-- Exercise aim --
In the listing below, find each line holding "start" and copy it.

· · · · ·

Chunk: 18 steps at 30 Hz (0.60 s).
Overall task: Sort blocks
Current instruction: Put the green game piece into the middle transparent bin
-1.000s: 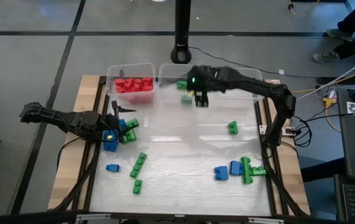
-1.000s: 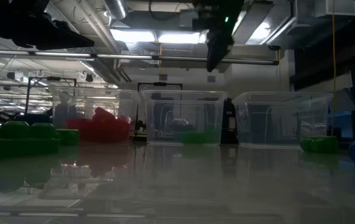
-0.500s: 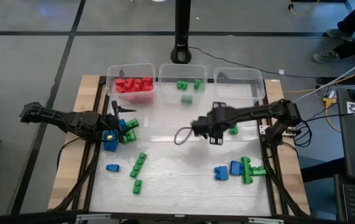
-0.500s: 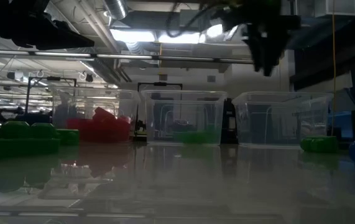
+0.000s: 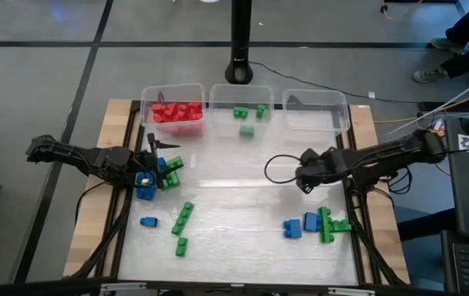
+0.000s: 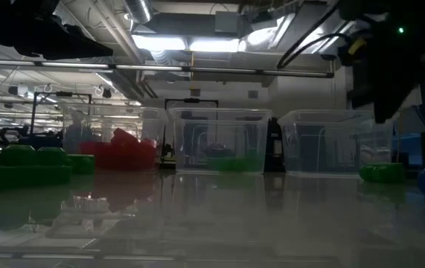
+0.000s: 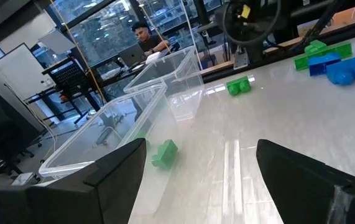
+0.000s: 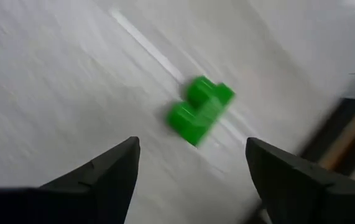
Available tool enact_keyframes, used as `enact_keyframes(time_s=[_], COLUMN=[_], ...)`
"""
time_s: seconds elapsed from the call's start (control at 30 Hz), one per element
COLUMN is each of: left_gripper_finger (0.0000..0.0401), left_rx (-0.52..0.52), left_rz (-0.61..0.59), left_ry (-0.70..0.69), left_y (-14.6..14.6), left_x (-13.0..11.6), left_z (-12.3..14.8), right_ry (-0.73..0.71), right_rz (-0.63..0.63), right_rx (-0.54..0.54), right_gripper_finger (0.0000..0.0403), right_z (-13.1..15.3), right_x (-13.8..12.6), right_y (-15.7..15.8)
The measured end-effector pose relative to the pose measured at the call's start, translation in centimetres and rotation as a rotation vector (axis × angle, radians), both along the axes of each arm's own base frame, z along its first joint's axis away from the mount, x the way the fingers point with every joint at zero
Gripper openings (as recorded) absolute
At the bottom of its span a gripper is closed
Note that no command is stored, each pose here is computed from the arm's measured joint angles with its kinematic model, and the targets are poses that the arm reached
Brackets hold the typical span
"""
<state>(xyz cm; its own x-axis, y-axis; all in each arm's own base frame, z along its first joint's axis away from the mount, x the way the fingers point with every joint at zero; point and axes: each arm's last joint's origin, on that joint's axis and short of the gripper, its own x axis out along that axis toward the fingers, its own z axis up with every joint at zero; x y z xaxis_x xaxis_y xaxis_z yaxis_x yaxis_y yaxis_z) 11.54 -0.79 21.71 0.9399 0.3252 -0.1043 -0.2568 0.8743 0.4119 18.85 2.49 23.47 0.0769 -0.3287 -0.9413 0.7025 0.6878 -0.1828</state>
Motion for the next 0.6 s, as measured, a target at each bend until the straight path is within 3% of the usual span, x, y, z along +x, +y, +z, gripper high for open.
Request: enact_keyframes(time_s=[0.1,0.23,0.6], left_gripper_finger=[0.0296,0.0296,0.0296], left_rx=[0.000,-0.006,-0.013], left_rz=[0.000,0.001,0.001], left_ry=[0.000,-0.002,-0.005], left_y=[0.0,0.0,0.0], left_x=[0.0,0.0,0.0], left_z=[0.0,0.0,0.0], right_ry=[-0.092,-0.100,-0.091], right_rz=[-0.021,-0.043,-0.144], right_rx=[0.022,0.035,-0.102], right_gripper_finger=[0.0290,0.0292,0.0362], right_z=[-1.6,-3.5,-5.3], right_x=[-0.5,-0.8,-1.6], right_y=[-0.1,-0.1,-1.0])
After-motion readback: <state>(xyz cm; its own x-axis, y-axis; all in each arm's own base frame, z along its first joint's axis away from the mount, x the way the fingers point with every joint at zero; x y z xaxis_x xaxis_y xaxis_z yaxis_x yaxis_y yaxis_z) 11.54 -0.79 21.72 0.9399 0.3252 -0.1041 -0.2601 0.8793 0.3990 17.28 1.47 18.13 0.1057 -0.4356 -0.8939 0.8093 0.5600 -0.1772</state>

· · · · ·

-- Your solution --
time_s: seconds elapsed from the call's start (control at 30 Hz), one per element
The measured end-effector pose relative to the pose measured at the call's start, translation in centimetres and rotation as a rotation vector (axis × angle, radians), both along the axes of each arm's own base frame, z along its first joint's axis away from the mount, x the way the fingers point with every joint at zero

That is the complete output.